Try it: Copy out all the lines of the data that hold the word "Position".

Material shown:
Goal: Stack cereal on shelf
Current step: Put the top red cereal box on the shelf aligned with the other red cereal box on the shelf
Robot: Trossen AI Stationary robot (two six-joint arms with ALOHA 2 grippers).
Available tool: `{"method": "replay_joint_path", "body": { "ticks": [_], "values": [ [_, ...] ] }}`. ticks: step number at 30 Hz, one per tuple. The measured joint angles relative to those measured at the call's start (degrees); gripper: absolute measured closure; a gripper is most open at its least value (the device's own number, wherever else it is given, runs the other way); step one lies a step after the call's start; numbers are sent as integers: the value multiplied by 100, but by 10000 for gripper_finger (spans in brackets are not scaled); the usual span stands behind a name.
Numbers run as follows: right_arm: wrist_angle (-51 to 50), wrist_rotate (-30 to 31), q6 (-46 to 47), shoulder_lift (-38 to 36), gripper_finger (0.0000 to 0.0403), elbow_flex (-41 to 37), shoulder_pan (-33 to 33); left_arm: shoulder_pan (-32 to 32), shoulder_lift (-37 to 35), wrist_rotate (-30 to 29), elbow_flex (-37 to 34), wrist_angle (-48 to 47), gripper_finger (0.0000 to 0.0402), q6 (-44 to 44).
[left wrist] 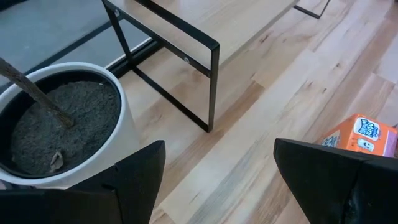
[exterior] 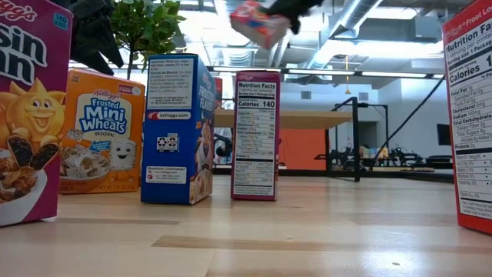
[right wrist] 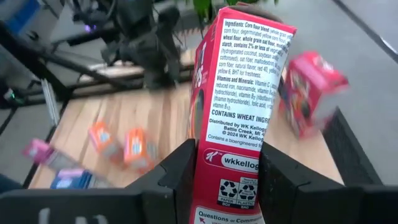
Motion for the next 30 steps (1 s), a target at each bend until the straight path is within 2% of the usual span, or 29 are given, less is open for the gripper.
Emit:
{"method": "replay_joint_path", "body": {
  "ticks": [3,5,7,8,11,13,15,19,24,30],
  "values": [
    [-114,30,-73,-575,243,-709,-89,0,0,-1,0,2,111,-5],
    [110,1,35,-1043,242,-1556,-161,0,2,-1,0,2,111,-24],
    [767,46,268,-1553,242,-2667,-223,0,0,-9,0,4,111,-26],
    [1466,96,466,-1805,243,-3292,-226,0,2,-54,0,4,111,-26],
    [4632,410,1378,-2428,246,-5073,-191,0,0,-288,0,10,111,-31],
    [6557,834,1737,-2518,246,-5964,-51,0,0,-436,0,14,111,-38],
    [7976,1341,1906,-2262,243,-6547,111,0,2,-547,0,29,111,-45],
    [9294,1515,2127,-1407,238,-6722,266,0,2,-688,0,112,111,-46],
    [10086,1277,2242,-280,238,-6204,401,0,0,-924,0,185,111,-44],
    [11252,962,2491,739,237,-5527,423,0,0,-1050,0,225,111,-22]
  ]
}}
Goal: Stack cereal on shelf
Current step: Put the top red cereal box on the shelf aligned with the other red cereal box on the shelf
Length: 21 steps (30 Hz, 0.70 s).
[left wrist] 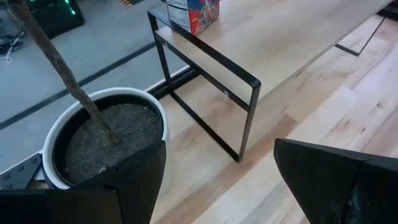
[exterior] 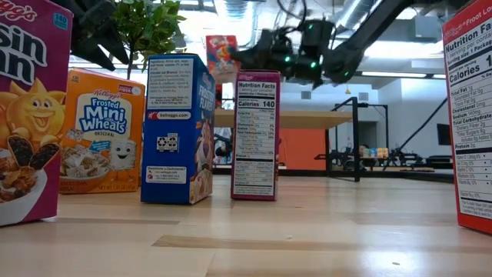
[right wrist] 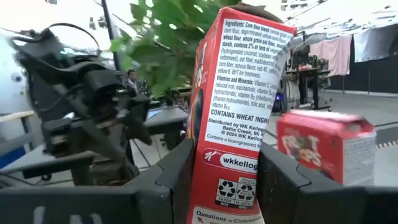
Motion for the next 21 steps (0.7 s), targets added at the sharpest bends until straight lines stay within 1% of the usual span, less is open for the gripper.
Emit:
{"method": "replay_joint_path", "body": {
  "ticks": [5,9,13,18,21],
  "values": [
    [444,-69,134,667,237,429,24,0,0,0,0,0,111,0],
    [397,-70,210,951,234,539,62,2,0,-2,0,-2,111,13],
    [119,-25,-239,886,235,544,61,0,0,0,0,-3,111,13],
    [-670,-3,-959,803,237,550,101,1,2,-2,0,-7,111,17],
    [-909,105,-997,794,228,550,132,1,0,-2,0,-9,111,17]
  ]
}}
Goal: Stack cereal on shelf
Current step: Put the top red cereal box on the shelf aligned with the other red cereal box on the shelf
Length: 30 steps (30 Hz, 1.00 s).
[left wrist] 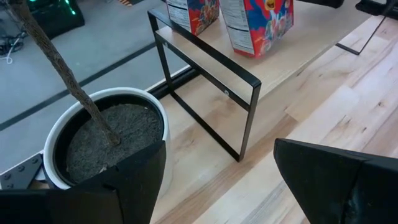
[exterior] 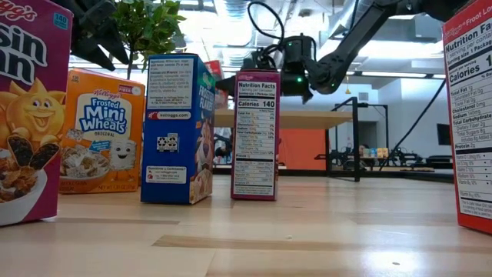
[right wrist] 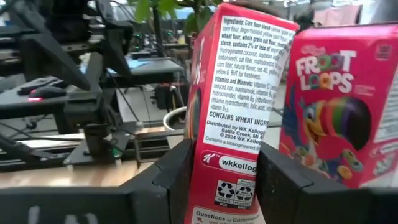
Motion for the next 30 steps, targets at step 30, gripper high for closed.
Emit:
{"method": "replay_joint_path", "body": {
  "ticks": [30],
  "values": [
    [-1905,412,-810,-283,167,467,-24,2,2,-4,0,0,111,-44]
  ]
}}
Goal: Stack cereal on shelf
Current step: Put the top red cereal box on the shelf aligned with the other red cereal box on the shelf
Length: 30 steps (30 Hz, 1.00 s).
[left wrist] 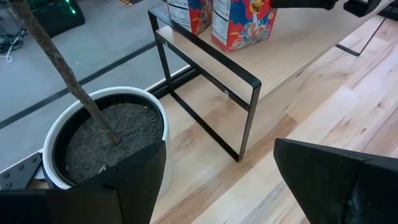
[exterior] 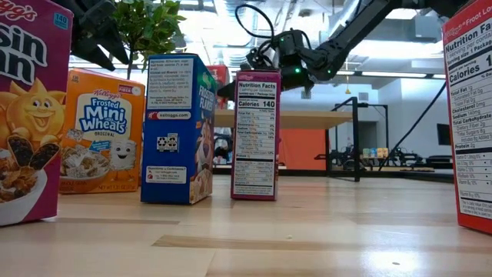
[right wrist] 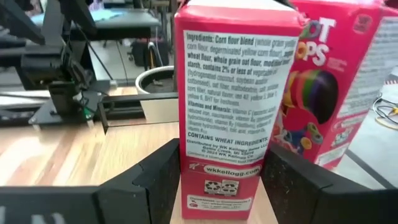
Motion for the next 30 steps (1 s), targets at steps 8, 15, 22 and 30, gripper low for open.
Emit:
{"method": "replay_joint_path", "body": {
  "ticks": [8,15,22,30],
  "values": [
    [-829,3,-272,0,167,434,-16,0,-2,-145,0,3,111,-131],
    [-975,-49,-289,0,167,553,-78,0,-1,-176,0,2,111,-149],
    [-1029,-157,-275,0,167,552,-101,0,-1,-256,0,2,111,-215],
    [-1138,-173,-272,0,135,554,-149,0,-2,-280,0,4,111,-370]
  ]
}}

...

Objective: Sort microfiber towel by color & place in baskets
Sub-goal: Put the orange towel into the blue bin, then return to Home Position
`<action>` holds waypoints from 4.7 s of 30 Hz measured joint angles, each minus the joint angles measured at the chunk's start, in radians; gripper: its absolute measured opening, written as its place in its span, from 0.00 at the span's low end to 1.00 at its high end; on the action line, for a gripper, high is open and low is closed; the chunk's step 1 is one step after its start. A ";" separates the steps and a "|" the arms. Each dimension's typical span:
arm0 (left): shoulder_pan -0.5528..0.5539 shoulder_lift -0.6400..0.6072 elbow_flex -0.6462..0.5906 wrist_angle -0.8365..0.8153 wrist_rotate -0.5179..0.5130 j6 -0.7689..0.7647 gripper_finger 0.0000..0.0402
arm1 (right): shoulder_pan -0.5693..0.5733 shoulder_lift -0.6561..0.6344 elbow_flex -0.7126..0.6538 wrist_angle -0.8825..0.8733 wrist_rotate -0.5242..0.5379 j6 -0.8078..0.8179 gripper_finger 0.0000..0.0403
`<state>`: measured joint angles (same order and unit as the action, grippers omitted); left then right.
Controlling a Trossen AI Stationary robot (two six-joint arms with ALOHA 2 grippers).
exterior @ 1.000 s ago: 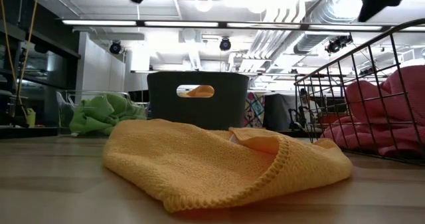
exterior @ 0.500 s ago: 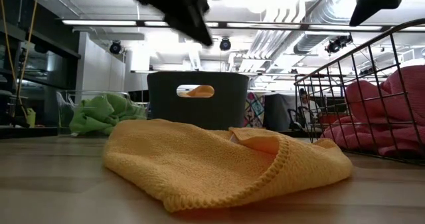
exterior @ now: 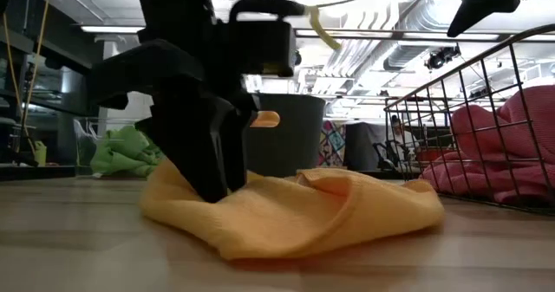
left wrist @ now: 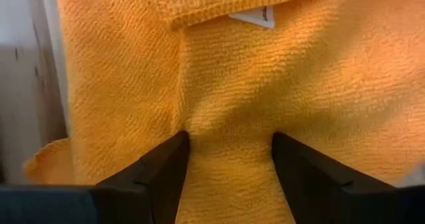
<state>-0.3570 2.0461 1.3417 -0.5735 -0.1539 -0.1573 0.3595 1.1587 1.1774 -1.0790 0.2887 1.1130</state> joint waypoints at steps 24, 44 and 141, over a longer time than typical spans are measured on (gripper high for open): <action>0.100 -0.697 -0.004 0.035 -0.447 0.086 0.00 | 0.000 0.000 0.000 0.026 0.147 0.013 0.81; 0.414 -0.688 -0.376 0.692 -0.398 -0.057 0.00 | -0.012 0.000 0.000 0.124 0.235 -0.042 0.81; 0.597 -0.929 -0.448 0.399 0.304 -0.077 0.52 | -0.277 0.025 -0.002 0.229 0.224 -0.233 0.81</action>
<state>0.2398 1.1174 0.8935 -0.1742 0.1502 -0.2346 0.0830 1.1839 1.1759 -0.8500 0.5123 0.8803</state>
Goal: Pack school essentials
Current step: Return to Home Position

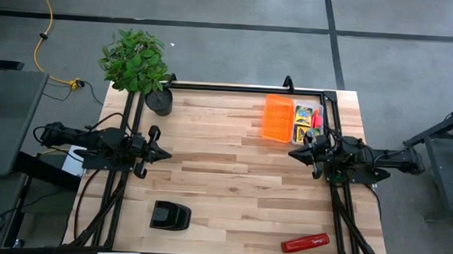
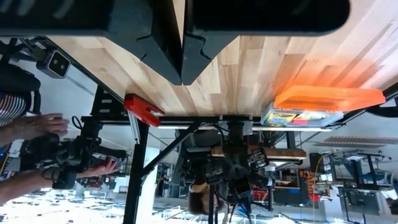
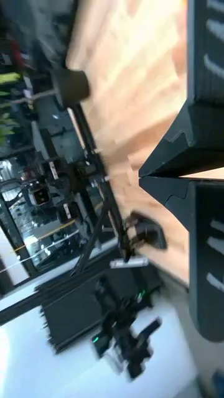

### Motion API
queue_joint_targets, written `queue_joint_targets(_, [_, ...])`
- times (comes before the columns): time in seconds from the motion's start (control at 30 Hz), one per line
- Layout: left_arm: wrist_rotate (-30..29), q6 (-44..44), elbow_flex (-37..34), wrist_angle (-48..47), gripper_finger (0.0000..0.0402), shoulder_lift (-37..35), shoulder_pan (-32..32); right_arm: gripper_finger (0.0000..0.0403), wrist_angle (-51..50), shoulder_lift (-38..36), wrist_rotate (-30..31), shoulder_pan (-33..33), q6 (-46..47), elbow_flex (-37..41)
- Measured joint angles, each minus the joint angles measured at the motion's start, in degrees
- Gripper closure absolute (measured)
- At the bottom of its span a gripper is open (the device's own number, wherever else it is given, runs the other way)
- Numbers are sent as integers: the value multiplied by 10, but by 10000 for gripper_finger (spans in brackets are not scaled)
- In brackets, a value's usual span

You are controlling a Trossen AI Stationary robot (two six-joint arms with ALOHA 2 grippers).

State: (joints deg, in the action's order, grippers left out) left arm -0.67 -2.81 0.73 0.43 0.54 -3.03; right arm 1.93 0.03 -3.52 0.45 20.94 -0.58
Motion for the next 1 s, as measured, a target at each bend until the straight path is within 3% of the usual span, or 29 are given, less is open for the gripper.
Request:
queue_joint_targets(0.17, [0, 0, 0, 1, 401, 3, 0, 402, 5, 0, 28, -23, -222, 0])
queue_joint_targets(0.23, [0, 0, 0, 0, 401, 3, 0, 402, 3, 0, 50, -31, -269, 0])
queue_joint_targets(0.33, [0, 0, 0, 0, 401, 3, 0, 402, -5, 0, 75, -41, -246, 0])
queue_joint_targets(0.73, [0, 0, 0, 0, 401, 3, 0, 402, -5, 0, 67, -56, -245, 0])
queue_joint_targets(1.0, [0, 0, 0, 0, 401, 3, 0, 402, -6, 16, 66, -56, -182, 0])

Response to this exercise:
Sub-goal: Put the orange towel into the blue bin, then return to Home Position
Current step: Return to Home Position

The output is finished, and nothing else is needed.